I’D buy anything with a Royal Warrant, and this brand has had one since 1984. When I found this bottle of The Famous Grouse on Boozy.ph, I immediately sprung for it. This was, after all, the favored tipple of Queen Elizabeth II’s late younger sister, Princess Margaret. It’s a surprising choice. For someone who’d always had the best of everything (except when it came to birth order and marriage), she favored this blended Scotch, which costs a flat P999. It’s possible, then, to get drunk like a royal, without the royal price tag.

The Royal Warrant on the label (basically an endorsement by the Royal Family) as well as its ownership by the Edrington Group (behind more prestigious brands Highland Park and The Macallan) gives some heft to its impressions, despite the very approachable price tag. The brand was founded by grocer Matthew Gloag in 1896 as The Grouse, then renamed The Famous Grouse in 1906.

The taste reflects this accessibility, considering the different world occupied by its most famous customer. It smells transparently floral (like a reliable one-note perfume), but with notes of blond wood and vanilla. Its amber color reminds one of pancake syrup, and a taste of it is reflected in a sip’s opening note.

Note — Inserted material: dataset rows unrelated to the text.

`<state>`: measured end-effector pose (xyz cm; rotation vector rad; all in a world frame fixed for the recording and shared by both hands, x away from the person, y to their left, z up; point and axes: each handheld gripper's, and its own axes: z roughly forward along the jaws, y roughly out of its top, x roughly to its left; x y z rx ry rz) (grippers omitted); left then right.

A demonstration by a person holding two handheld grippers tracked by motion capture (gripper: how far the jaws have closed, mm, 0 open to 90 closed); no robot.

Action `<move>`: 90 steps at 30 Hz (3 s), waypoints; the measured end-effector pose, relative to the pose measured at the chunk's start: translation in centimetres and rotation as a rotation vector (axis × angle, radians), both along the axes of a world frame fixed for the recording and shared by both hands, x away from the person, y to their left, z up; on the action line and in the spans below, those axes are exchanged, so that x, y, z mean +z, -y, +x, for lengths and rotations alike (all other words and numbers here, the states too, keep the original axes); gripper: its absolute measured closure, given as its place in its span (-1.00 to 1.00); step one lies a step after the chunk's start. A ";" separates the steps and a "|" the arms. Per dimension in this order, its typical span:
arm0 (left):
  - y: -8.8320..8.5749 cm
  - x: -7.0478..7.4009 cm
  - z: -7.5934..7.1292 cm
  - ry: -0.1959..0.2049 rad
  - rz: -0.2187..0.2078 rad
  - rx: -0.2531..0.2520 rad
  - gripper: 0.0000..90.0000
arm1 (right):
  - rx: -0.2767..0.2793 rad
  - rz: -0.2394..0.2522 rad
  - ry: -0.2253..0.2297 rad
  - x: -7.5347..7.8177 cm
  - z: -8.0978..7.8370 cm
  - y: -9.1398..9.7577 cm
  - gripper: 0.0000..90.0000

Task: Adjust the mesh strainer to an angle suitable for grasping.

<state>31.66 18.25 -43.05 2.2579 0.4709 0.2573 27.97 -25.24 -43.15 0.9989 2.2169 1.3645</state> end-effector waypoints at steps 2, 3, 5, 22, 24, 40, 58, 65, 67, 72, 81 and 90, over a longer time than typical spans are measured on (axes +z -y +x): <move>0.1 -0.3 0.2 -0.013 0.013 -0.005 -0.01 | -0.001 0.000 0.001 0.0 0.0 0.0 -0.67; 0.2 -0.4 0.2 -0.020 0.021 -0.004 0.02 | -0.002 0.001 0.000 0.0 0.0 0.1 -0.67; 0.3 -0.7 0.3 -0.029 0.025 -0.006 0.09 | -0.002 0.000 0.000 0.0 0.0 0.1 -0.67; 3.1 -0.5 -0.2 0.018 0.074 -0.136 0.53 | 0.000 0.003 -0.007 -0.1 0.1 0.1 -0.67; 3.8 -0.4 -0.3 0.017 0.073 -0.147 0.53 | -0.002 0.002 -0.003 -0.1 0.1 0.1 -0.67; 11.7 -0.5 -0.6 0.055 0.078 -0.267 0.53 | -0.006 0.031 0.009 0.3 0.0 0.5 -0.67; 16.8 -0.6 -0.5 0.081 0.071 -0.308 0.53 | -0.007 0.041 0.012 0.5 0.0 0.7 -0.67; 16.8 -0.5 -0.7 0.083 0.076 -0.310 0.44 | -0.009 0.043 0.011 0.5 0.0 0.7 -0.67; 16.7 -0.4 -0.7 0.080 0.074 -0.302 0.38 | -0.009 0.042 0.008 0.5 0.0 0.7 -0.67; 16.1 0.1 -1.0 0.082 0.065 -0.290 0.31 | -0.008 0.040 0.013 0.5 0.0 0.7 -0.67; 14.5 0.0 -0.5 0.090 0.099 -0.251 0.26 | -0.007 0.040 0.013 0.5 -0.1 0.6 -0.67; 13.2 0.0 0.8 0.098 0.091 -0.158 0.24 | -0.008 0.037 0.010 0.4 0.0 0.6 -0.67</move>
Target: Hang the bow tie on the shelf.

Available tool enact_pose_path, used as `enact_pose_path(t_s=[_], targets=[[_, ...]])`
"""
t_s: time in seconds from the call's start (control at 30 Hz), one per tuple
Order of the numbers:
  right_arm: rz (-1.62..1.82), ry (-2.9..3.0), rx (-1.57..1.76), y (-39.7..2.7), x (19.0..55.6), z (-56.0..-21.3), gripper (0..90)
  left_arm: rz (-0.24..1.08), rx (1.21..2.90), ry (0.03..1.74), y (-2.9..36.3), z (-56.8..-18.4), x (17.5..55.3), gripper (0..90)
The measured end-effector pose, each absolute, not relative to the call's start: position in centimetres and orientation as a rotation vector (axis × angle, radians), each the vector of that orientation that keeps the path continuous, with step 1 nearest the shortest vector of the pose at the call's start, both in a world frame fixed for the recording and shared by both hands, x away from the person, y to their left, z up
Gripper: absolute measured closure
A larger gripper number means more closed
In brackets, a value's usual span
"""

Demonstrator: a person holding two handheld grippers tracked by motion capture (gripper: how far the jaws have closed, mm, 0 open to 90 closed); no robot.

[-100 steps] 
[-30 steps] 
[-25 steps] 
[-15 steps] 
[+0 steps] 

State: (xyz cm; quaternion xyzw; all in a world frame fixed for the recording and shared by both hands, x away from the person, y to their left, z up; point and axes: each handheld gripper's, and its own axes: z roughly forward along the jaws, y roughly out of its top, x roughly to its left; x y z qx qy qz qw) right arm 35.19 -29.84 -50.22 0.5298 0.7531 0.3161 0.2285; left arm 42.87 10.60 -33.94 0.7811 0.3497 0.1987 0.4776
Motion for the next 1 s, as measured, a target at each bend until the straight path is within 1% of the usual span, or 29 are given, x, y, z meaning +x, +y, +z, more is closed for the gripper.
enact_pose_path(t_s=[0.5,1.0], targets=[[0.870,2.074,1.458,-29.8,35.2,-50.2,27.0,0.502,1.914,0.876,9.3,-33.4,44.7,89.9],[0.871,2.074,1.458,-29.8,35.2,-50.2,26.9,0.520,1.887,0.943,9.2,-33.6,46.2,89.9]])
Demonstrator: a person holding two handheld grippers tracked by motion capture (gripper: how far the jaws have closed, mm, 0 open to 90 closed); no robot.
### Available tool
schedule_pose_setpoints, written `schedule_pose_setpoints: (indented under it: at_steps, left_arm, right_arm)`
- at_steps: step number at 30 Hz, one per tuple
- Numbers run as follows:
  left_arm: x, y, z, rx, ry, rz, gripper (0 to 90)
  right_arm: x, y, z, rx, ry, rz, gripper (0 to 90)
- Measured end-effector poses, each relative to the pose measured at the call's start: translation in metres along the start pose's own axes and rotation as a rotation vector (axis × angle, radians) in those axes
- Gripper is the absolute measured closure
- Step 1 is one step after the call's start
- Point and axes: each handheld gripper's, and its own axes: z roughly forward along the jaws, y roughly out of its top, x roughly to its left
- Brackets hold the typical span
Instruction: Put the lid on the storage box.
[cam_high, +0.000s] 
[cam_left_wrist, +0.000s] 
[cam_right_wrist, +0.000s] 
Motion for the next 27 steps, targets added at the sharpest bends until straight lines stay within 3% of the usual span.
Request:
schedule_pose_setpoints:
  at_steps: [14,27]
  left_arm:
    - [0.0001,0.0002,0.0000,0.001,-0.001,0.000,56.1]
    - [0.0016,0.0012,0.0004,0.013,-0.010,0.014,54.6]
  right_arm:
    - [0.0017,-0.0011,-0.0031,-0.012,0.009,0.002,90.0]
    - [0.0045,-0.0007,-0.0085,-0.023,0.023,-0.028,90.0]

This one has a very mild heat, and minimal spice. The taste is easy and approachable (not much like the grand princess who drank it), and drinking it is far from a meditative or even intellectual experience. It’s what one imagines a whisky would taste like if one took tasting notes literally (the company’s website lists them as dried fruit, soft spices namely cinnamon and ginger, and a hint of oak). It is, then, at least, honest and straightforward. One drinks this when they don’t want to think; or if they need something to either fuel their talking or give some life to a poker face. It really is a perfect fit for its most famous drinker, one of the most famous party girls of her era. I will say that if it hadn’t been for its Royal Warrant, I’d imagine this to be the drink of choice for a man whose idea of fun is to shoot squirrels.

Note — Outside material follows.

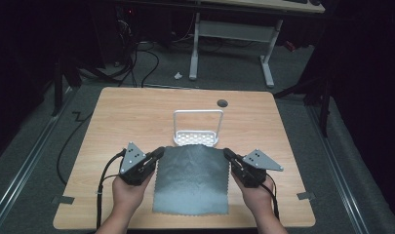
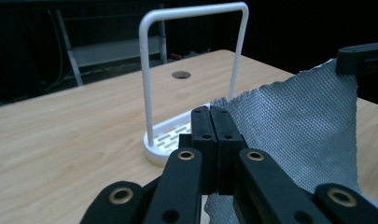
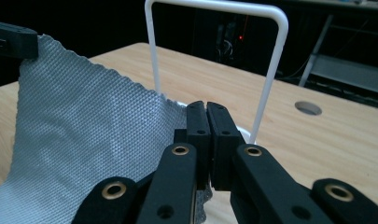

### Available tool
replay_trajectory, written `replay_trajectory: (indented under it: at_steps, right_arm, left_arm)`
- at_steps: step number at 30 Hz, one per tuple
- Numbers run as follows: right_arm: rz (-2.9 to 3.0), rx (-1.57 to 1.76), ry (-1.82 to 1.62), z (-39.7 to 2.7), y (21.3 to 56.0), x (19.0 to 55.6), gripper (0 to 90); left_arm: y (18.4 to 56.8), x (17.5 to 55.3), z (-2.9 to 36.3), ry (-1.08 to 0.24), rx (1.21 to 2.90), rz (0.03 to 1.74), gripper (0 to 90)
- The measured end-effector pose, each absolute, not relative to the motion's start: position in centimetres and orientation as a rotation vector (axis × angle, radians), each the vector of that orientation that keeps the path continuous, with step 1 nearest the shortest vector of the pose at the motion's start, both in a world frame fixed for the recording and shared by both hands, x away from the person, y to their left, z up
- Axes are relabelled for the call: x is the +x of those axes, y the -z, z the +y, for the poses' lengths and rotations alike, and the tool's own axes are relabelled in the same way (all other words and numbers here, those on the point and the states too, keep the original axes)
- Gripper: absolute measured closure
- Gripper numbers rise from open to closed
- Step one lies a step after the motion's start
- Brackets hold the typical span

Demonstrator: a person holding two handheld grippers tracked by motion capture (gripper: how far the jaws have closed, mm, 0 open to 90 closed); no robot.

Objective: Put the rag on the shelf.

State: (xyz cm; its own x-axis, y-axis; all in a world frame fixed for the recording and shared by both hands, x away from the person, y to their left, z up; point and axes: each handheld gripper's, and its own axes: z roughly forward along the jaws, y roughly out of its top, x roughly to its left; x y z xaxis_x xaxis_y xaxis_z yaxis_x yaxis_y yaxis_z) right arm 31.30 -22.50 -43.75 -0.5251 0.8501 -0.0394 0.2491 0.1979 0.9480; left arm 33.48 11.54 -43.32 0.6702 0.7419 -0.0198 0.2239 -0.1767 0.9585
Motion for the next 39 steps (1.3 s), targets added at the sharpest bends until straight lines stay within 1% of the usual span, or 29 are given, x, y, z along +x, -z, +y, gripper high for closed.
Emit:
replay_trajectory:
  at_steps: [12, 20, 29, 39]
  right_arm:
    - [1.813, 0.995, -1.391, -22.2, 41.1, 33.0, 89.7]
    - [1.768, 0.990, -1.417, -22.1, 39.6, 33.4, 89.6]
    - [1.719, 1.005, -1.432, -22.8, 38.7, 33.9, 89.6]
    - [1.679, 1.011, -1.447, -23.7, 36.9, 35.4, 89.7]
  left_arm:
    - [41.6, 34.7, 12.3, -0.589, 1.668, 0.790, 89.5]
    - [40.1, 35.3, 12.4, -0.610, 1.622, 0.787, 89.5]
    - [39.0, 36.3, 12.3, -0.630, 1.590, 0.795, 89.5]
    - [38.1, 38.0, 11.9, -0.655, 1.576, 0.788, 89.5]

Would I drink this again? Definitely, and gladly. It’s for people who wouldn’t really want to paint themselves as serious whisky people, but wouldn’t want to look too gauche with a more mainstream choice. It’s a drink with an offhand, reverse-snob cool: “Me? I’m just here to drink.”

The Famous Grouse is available in most stores, but also online on Boozy.ph, and distributed in the Philippines by Future Trade, Inc.